* _WORK TO BE COMPLETED_: I would like the lines below, from the one with "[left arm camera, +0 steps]" through the one with "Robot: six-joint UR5", copied exactly and without any pictures.

(Stored entries)
::::
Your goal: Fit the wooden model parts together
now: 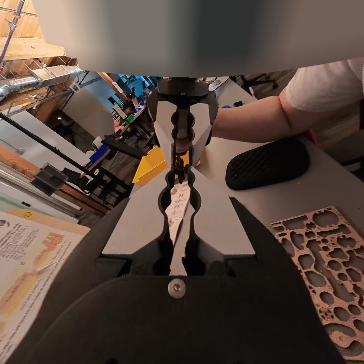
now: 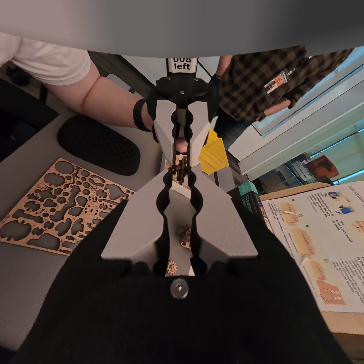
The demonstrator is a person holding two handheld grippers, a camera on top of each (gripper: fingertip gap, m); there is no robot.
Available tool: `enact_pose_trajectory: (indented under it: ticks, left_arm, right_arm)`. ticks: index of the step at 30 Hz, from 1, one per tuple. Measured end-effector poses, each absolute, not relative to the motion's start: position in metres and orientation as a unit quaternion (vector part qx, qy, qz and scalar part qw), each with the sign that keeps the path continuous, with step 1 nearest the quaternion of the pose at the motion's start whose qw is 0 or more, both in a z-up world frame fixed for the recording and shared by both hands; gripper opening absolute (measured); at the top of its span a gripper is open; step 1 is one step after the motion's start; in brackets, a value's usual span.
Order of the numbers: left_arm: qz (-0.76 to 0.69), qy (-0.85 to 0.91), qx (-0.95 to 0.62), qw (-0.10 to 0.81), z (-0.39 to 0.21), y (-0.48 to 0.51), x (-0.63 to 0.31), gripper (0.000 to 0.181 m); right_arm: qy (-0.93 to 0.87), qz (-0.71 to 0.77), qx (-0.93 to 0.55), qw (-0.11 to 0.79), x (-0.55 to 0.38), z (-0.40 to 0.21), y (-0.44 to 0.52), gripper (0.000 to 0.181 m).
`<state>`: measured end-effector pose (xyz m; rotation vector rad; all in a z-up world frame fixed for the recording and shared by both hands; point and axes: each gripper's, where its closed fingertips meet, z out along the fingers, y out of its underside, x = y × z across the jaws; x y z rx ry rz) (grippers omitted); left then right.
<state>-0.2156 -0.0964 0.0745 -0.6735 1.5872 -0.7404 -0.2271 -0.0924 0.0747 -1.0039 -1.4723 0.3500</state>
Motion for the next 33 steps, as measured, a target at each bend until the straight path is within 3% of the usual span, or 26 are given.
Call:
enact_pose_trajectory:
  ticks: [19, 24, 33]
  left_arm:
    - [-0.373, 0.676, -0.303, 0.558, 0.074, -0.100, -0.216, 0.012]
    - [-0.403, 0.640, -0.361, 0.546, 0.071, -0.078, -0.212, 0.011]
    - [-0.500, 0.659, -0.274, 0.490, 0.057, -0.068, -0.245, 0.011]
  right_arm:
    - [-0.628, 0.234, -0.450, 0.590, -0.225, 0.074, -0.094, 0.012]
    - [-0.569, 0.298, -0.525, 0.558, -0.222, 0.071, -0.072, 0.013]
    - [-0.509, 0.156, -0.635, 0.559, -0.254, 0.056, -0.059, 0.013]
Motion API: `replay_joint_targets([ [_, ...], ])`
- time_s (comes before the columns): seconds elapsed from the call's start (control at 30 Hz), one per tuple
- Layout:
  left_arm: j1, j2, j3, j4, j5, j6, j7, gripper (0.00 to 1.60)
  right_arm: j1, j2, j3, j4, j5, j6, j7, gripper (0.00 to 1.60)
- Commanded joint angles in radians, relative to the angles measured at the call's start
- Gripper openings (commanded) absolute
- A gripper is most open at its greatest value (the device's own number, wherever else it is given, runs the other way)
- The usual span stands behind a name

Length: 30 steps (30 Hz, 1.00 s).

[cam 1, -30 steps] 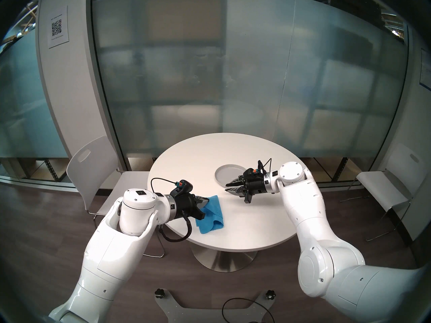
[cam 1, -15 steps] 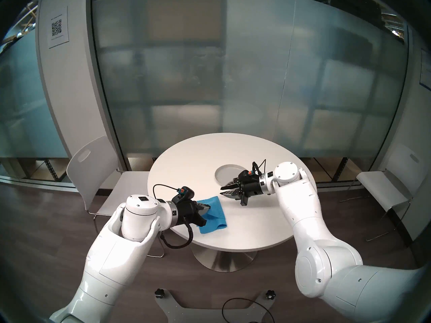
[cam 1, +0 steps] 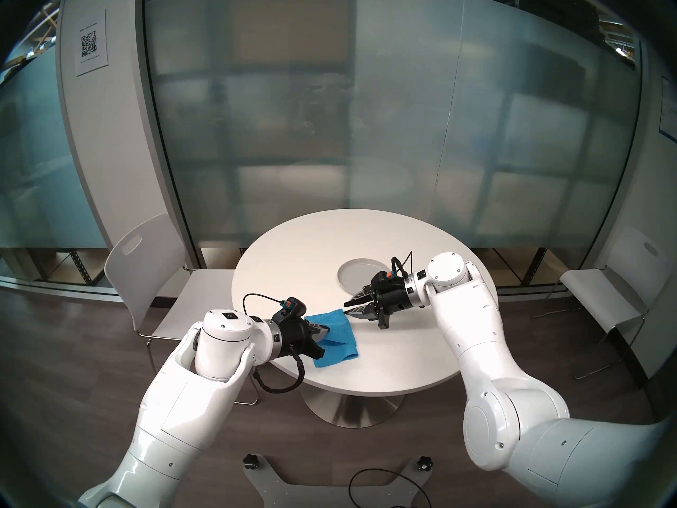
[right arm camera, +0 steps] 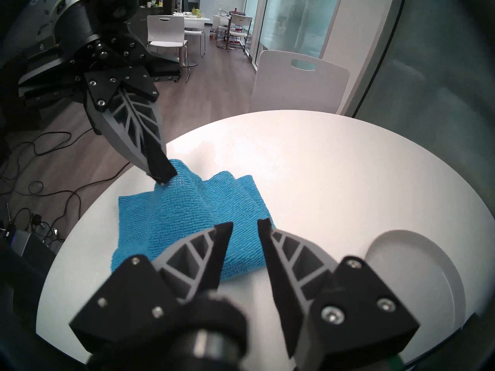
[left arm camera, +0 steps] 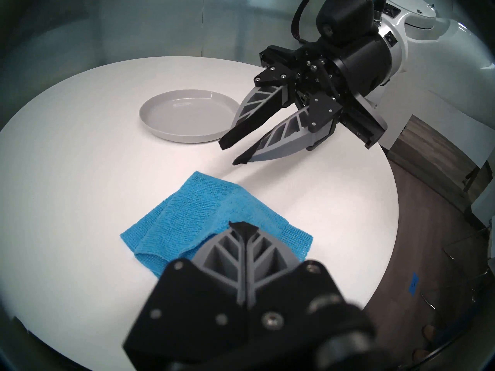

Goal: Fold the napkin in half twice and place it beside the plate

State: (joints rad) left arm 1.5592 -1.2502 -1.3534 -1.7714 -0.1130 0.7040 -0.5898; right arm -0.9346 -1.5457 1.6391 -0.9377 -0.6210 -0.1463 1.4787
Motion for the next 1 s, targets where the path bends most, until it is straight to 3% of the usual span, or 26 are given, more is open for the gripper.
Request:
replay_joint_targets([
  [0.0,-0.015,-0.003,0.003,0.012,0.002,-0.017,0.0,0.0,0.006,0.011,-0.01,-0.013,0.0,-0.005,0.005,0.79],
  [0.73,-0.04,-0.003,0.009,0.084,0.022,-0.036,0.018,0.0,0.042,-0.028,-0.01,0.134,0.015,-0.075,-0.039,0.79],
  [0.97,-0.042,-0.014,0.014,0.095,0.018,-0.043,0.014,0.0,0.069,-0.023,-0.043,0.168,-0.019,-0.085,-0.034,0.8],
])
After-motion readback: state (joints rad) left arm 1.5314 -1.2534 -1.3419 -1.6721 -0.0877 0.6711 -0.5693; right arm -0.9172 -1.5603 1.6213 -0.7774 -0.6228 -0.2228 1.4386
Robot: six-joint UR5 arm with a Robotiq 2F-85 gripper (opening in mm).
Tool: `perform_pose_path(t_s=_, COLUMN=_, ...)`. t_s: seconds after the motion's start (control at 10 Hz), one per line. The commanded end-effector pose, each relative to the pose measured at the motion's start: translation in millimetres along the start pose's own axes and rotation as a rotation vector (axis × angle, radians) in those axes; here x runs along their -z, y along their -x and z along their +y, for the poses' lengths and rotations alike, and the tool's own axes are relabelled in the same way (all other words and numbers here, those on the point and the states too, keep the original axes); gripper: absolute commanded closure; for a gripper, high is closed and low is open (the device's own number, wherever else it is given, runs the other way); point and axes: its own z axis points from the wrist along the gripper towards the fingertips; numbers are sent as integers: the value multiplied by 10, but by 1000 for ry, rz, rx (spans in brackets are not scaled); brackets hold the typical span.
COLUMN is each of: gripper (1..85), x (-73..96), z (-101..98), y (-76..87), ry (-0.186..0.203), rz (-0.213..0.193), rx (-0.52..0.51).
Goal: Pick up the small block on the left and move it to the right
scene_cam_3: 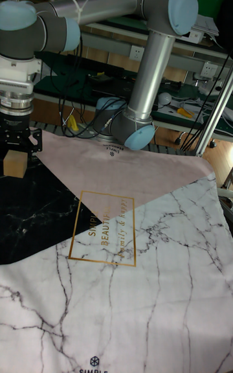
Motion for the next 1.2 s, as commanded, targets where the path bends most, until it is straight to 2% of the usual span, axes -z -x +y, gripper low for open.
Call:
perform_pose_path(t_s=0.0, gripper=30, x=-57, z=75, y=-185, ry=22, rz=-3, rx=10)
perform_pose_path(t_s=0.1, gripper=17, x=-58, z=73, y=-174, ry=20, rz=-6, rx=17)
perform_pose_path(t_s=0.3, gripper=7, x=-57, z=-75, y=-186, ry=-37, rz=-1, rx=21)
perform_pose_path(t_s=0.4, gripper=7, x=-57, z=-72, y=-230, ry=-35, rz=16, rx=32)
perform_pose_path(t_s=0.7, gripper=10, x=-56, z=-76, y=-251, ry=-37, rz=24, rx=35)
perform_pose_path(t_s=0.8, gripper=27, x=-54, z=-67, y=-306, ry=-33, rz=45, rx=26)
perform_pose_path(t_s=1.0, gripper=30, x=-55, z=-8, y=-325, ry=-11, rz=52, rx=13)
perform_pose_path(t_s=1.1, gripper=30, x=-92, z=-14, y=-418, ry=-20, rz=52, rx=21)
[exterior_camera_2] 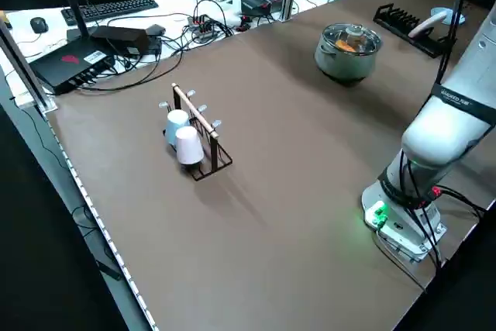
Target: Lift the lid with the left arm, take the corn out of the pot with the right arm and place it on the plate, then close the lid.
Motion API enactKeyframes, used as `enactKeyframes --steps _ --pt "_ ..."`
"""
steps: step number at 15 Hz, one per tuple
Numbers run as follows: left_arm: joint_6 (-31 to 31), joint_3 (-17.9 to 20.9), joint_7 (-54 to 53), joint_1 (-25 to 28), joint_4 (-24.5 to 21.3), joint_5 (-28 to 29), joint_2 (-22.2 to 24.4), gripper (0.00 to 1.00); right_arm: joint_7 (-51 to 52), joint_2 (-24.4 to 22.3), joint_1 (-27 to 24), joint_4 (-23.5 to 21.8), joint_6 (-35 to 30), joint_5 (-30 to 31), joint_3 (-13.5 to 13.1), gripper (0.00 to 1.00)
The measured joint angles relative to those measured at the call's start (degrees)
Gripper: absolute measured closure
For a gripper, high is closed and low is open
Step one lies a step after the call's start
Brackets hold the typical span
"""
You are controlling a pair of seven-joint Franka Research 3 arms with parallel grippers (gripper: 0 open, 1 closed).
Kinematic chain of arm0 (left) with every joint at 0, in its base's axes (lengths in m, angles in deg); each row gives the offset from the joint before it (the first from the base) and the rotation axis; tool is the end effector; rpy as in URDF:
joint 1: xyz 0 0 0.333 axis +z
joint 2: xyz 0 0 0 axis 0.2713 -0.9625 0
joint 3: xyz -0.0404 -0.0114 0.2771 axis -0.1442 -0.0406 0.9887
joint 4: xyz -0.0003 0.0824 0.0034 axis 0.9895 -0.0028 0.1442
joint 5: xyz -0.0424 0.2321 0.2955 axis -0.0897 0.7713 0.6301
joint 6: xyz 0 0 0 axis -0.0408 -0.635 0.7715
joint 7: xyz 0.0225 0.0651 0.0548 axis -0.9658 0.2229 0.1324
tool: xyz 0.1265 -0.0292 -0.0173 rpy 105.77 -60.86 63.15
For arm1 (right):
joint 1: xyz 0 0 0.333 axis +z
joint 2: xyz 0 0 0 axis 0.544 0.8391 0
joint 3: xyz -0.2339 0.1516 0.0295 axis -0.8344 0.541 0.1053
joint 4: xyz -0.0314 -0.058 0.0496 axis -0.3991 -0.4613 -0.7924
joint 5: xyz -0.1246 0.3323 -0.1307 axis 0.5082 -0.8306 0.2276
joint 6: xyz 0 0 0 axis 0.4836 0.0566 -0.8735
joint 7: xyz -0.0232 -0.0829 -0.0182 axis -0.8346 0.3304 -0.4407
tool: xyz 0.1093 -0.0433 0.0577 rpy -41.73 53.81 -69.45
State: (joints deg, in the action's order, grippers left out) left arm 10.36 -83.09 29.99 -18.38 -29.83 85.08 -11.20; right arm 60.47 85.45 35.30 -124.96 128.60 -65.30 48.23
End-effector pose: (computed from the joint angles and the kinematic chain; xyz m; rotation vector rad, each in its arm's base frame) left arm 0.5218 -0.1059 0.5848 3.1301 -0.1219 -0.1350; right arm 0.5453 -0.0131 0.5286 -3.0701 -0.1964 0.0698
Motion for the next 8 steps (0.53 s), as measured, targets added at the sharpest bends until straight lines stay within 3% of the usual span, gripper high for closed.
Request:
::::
* _TASK SOLUTION_:
[left arm camera, +0 steps] 

Goal: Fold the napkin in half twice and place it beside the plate

State: (joints rad) left arm 1.5592 -1.2502 -1.3534 -1.7714 -0.1130 0.7040 -0.5898; right arm -0.9346 -1.5457 1.6391 -0.9377 -0.6210 -0.1463 1.4787
Motion for the next 1 s, targets where the path bends most, until it is straight to 3% of the usual span, or 26 are given, more is open for the gripper.
Request:
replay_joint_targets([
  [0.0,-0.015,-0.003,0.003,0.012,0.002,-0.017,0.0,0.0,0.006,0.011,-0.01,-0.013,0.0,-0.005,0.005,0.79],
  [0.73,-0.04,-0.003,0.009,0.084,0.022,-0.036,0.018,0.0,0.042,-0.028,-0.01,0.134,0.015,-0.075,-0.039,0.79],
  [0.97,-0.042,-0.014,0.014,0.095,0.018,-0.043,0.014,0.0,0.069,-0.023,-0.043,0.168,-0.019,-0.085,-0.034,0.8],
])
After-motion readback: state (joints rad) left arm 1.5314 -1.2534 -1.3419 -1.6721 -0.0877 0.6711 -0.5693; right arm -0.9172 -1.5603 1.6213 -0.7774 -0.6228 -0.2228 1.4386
Robot: six-joint UR5 arm with a Robotiq 2F-85 gripper (opening in mm).

That concludes the output.